If you spent Monday staring at the ceiling and wondering what to do, you may have more in common with Federal Reserve Chair Janet Yellen than you think.
Yellen’s been pondering an interest-rate hike since she started her term as Fed chair, and, until recently, most pundits thought the Fed’s powerful Federal Open Market Committee would announce its first rate hike in six years at its Sept. 17th meeting.
But Monday’s sell-off in stocks and commodities — as well as the plunge in bond yields and renewed fears about the global economy — may push back the Fed’s first rate hike as far back as March 2016.
The Federal Reserve has two mandates: To keep inflation low, and to keep the economy running smoothly. Currently, however, the main enemy looks like deflation, not inflation. The consumer price index, the government’s main gauge of inflation, was virtually unchanged the 12 months ended July.
And many commodity prices have collapsed.
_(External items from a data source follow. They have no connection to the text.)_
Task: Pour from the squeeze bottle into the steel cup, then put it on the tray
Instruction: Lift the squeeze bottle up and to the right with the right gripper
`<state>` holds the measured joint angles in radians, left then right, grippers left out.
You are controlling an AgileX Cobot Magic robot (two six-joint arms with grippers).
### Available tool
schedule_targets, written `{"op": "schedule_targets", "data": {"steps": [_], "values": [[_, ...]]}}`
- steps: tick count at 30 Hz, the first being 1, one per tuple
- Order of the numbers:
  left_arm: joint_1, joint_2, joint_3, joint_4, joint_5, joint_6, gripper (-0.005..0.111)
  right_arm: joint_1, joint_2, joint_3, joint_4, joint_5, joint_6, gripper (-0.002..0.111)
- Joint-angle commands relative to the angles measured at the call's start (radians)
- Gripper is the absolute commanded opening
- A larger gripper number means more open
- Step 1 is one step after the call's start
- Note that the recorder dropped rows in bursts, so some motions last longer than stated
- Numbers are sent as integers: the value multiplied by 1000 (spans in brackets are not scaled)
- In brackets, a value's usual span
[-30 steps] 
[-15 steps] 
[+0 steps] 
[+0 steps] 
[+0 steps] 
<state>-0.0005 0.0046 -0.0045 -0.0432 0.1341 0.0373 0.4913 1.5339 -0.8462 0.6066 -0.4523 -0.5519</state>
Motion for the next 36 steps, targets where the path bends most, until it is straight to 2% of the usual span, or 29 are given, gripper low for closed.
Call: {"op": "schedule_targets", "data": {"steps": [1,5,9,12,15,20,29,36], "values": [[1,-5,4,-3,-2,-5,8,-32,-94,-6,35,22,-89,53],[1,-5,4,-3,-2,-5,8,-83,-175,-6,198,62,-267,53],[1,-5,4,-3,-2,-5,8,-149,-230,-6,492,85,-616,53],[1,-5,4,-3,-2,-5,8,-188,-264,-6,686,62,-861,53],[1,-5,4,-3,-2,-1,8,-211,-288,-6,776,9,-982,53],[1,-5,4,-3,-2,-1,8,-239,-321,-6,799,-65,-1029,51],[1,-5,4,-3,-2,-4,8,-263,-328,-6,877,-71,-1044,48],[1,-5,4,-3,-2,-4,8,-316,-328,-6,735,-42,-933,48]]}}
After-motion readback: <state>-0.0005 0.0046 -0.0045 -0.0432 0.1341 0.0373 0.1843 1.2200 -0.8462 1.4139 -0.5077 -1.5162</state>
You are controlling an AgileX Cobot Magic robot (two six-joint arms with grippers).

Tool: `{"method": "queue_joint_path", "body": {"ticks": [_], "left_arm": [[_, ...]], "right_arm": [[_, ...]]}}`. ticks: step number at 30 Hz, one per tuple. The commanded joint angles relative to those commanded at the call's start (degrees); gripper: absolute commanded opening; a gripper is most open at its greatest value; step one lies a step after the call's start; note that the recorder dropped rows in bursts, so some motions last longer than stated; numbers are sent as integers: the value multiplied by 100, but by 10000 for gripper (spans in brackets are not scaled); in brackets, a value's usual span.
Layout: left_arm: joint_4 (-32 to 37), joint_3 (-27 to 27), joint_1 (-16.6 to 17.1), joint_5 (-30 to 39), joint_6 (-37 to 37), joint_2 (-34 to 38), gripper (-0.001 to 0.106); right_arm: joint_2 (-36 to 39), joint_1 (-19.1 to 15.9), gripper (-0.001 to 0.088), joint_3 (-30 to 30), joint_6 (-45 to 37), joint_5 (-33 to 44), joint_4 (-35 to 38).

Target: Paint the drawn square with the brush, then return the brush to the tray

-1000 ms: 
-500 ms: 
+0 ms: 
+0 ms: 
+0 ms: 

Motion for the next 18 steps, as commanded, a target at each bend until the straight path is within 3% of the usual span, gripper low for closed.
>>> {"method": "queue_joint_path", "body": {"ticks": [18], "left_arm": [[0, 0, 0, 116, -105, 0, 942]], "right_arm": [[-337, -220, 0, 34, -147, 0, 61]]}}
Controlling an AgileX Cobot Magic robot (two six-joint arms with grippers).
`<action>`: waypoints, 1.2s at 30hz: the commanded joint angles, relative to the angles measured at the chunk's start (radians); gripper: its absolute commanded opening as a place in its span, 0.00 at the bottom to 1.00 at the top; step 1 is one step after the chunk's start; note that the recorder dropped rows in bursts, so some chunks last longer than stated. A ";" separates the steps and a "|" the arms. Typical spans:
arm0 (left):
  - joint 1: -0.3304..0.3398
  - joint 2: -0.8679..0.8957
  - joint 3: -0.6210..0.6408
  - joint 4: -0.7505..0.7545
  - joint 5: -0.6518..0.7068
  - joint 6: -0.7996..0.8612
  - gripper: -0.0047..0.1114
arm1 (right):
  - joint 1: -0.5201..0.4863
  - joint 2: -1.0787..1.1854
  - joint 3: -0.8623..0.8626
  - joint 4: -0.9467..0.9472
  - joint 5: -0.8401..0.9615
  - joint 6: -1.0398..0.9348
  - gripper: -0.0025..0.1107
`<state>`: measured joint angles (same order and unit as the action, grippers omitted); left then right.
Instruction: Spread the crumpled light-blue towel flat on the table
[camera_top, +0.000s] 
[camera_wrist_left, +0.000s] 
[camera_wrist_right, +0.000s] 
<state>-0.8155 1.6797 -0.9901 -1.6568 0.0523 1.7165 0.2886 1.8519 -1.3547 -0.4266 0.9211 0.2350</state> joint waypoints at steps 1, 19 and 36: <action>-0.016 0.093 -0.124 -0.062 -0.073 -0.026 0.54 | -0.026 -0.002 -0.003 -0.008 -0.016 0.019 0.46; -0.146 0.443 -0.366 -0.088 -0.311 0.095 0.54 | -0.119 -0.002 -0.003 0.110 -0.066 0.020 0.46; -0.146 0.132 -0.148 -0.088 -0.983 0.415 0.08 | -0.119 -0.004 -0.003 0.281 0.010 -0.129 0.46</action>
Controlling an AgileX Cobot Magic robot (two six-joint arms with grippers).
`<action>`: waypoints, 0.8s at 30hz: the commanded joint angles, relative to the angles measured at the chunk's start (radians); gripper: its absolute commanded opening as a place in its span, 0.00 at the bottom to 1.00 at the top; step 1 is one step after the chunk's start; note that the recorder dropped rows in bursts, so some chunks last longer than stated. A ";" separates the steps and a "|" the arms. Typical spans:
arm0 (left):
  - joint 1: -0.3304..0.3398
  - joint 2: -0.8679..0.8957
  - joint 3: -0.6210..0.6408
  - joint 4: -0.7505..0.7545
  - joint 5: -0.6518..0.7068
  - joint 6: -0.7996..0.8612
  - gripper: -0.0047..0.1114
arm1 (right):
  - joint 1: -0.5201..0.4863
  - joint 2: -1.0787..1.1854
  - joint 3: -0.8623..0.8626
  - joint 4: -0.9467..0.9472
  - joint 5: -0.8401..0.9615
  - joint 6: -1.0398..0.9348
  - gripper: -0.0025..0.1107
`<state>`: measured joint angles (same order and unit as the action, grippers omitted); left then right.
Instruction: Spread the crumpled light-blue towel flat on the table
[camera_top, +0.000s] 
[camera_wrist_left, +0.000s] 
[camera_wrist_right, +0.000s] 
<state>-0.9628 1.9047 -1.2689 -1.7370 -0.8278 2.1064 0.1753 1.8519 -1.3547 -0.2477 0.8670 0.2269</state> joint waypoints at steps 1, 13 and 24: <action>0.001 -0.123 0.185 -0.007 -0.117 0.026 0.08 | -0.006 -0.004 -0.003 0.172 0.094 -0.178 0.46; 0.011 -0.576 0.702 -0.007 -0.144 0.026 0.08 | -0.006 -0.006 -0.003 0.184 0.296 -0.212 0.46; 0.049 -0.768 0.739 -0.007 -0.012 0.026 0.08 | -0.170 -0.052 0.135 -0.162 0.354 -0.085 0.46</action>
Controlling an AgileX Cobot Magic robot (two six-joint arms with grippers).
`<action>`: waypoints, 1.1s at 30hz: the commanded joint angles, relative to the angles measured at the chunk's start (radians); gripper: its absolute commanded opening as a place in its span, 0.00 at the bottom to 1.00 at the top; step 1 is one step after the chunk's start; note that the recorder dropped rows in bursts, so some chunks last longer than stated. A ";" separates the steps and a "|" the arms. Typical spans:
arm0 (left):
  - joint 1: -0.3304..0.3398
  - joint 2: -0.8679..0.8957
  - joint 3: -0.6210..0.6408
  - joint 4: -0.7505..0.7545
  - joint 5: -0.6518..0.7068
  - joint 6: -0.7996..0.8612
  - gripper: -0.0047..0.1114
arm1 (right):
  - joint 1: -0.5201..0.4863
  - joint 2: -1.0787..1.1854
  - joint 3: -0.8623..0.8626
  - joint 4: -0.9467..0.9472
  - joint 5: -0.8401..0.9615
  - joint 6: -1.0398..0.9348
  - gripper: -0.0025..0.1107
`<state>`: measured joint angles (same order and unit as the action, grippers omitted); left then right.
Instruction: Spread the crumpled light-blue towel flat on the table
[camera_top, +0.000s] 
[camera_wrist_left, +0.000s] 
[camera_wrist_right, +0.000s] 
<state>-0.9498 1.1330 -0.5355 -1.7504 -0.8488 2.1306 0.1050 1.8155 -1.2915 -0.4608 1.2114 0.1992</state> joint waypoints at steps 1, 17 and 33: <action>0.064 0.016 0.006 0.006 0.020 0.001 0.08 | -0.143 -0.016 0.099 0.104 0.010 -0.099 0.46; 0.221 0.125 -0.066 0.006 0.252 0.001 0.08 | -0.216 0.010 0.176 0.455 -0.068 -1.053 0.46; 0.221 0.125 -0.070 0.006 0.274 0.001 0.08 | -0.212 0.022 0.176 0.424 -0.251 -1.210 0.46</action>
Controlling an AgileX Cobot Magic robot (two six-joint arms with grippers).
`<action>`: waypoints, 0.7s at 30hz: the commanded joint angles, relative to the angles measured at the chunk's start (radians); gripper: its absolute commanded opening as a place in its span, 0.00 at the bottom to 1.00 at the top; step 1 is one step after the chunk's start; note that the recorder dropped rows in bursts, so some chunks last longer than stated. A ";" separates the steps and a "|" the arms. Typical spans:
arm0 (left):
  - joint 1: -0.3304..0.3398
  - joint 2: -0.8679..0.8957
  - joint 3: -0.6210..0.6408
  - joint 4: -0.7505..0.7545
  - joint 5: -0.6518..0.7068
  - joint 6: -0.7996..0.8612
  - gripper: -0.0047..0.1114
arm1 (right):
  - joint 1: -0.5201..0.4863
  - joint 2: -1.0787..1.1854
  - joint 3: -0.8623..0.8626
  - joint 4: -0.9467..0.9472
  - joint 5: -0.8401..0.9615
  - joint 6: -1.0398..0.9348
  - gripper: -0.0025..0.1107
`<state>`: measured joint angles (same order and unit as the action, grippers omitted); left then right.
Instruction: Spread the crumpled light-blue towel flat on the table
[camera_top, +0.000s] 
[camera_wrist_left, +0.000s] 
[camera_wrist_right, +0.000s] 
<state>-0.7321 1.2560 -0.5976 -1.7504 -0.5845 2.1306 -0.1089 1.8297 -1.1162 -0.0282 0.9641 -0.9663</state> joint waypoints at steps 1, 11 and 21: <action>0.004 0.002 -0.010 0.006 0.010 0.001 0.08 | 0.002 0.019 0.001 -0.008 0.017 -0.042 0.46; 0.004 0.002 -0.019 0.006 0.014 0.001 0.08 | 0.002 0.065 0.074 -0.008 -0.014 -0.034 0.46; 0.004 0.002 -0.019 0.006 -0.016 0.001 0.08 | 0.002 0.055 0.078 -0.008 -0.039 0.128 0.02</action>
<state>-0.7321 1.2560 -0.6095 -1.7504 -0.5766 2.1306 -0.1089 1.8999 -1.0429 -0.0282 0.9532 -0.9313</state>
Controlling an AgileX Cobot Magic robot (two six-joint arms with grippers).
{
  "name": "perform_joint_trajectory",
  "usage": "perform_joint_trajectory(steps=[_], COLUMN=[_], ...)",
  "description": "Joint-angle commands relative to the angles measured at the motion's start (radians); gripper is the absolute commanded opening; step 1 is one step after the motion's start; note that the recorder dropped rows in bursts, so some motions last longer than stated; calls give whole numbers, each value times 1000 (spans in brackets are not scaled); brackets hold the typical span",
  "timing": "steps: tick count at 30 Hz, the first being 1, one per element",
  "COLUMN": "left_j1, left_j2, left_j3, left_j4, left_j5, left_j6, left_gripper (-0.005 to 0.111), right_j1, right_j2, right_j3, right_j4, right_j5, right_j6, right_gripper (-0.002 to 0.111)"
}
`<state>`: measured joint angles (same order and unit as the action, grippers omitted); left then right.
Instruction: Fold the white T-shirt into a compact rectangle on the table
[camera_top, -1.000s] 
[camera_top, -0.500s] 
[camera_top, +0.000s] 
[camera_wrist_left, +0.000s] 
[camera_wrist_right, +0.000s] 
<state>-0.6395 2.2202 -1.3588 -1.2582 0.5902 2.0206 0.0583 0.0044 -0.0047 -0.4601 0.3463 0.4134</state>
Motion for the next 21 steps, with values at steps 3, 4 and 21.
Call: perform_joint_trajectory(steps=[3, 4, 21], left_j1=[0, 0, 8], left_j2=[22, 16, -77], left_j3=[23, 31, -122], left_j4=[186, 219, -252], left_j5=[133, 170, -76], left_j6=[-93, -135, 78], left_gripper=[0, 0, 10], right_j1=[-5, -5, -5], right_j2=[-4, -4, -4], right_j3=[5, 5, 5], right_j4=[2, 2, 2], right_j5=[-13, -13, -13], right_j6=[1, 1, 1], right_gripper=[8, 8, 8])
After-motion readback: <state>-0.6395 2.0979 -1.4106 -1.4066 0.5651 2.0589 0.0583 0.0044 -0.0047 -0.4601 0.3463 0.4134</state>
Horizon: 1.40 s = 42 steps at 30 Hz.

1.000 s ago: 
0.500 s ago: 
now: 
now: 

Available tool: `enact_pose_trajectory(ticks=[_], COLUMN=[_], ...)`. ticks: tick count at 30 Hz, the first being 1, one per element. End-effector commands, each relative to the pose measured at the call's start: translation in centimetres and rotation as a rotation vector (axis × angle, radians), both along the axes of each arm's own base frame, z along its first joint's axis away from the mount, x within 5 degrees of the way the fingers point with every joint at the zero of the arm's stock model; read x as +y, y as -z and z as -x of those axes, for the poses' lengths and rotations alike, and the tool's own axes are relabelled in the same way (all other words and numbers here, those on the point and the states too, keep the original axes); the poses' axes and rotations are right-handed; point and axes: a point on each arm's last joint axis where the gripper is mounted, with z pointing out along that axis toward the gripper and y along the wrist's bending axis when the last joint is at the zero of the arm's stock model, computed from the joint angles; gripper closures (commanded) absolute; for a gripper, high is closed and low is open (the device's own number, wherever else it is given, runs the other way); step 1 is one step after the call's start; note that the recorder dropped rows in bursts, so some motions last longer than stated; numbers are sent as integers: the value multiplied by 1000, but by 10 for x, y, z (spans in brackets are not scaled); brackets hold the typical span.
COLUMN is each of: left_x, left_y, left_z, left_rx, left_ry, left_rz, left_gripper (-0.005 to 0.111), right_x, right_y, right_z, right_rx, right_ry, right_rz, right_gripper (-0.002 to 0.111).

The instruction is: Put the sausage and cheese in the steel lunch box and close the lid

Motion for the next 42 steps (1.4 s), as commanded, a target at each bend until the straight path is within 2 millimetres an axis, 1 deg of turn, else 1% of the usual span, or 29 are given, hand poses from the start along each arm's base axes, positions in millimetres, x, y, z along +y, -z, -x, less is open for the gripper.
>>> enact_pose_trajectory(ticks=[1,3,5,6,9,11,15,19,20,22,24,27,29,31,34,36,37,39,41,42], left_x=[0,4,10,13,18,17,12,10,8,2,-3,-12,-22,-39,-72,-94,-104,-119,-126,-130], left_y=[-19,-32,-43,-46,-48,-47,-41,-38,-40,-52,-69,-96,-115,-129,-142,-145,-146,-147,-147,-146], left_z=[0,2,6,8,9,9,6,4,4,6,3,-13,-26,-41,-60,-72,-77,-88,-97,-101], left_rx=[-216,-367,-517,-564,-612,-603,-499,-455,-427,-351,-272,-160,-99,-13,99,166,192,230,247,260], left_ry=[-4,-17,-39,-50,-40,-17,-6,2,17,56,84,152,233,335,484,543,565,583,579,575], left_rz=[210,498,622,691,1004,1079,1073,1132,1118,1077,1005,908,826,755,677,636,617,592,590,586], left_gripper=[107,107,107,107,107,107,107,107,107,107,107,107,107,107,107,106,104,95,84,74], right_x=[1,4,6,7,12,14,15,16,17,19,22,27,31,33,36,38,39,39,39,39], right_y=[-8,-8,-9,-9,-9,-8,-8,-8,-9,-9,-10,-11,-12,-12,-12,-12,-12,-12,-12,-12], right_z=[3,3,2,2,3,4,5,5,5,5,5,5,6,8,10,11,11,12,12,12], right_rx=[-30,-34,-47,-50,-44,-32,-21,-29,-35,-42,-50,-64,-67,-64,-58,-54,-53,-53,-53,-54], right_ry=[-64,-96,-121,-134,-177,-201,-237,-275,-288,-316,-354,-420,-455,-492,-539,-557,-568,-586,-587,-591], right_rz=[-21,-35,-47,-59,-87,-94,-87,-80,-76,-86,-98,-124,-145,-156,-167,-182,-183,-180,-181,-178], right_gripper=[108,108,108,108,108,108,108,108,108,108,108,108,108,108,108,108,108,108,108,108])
Light, sweet crude oil — the kind the U.S. produces — has fallen 60% from last year. “Industrial metals prices are at their lowest since July 2009, the first month of the recovery,” says John Lonski, managing director and chief economist for Moody’s Capital Research Group.
The markets, too, are arguing against inflation.
When bond traders think inflation is in the air, they demand higher yields. But there’s not a whiff of inflation in the Treasury market: The bellwether 10-year Treasury note yield is currently hovering near just 2%. Comparing a 10-year T-note to a 10-year Treasury inflation-protected note shows that Wall Street expects inflation to be 1.56% for the next decade.